[FieldTrip] Correction baseline : removing the mean value or high-pass filtering ?

Andreas Widmann widmann at uni-leipzig.de
Mon Dec 15 14:36:18 CET 2014

Hi Emmanuelle,

any high-pass filter will at least attenuate the DC offset (the mean) and a linear trend (by definition). A properly designed high-pass filter should have > 80-100 dB DC attenuation and thus, completely remove the DC offset from the data in most cases. As there are exceptions with extreme DC offsets, quite frequently observed for example in BioSemi EEG recordings, the mean is additionally subtracted from the data before high-pass (and band-pass) filtering in Fieldtrip. Have a look at the filter’s frequency response if available.

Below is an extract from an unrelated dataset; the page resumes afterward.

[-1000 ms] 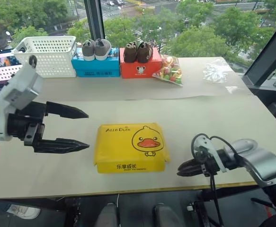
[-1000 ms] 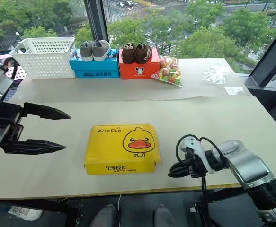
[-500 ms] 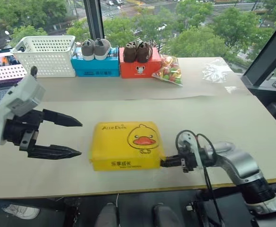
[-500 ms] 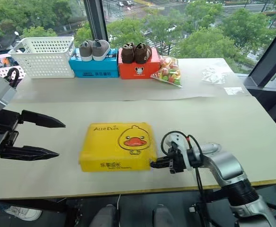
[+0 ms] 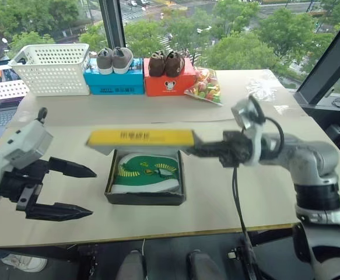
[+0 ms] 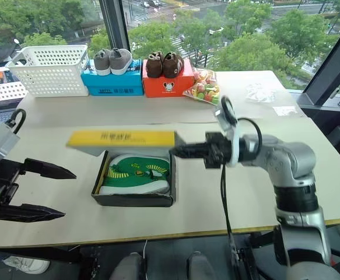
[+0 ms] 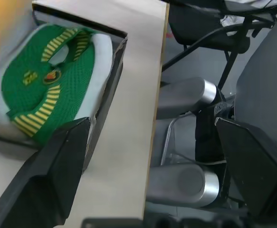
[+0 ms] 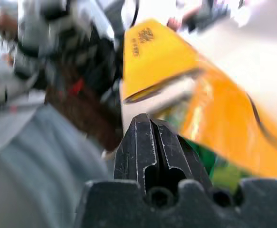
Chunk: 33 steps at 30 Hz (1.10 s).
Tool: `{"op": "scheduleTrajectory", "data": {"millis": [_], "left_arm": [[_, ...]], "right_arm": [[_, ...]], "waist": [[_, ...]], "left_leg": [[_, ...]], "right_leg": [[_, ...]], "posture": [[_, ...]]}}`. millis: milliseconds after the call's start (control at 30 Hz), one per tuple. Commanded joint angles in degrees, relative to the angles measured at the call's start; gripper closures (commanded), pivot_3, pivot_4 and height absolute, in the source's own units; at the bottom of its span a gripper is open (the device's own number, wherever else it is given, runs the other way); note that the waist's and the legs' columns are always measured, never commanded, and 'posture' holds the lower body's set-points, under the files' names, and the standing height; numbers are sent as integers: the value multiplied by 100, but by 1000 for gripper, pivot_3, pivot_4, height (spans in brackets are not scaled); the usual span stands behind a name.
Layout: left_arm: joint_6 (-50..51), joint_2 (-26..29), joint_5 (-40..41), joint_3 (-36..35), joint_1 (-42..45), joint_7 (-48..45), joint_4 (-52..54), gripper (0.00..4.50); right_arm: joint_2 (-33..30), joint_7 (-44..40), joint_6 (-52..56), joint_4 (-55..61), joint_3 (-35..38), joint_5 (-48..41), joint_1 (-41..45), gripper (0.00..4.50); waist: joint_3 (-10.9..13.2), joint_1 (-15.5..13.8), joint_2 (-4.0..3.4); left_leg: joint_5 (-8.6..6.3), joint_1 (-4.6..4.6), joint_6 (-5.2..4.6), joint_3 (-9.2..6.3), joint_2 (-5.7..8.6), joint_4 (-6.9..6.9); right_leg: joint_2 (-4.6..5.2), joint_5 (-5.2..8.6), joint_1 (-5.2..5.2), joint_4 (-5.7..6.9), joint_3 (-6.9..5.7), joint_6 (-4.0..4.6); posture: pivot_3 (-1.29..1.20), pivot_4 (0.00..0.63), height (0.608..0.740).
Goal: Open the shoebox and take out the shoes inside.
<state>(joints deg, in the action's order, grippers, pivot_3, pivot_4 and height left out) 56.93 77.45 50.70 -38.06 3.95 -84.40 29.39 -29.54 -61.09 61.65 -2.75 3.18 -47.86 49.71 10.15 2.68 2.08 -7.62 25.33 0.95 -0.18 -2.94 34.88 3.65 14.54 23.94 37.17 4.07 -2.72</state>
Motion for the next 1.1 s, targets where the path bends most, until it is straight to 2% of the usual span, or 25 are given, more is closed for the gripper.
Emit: {"op": "scheduleTrajectory", "data": {"millis": [33,200,300,333,433,500,733,933,1100], "left_arm": [[521,-27,351,-829,-20,22,238,0],[819,-197,665,-1031,-82,365,523,0],[951,-261,721,-1173,-281,369,682,0],[949,-257,701,-1193,-313,380,675,0],[641,-190,293,-907,-450,448,567,0],[316,-176,-69,-638,-571,498,470,0],[-1242,39,-1532,489,-600,632,-747,0],[-1762,208,-1827,810,-385,362,-1343,0],[-1770,231,-1848,841,-308,254,-1463,0]], "right_arm": [[434,1096,-1231,-1654,53,1059,944,4390],[773,2315,-3428,-3951,-167,2568,1754,4390],[776,2041,-3564,-4248,-190,2727,1931,4390],[752,1773,-3466,-4106,-238,2708,1920,4390],[128,-90,-2676,-2081,-1045,2344,1329,4390],[-266,-717,-2363,-1014,-1380,2185,1004,4390],[-584,-1101,-2261,559,-2157,2486,451,4390],[-466,-1083,-2883,629,-2674,3108,250,4390],[-534,-1503,-2815,908,-2816,3045,173,4390]], "waist": [[0,8,0],[1,-16,0],[2,-9,0],[4,0,0],[16,8,-15],[23,-5,-26],[22,2,-24],[22,-10,-24],[23,-26,-23]], "left_leg": [[0,6,0,0,0,-2],[0,20,1,0,1,-4],[-3,34,9,-2,1,-6],[-3,43,10,-2,1,-6],[-3,53,10,-3,-2,-5],[-3,52,10,-3,-3,-5],[-3,7,13,0,-11,1],[-3,26,14,5,-12,6],[-9,31,23,3,-12,3]], "right_leg": [[0,-1,7,0,1,1],[-4,-3,18,2,4,5],[-4,-4,25,-2,4,5],[-5,-4,32,-3,5,6],[-10,-6,43,3,5,7],[-12,-5,43,6,5,7],[-18,1,23,24,4,17],[-17,8,45,40,5,31],[-18,14,46,45,4,28]], "posture": [[0,150,740],[0,150,740],[0,150,740],[0,150,740],[0,150,740],[0,150,740],[0,150,740],[0,150,740],[0,150,740]]}}
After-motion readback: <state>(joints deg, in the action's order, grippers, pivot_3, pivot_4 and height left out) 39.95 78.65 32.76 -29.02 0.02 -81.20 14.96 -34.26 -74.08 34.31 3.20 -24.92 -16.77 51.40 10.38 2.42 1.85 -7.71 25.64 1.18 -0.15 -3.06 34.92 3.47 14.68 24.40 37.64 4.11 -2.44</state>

And yes, your reasoning is correct: a high-pass filter can be used to replace baseline correction in particular applications. This can for example be recommended if you cannot define a clean baseline as for example in many language studies (for detailed discussion see Urbach and Kutas, 2006, doi:10.1016/j.biopsycho.2005.11.012). Baseline correction would remove the mean baseline ERP topography from the data.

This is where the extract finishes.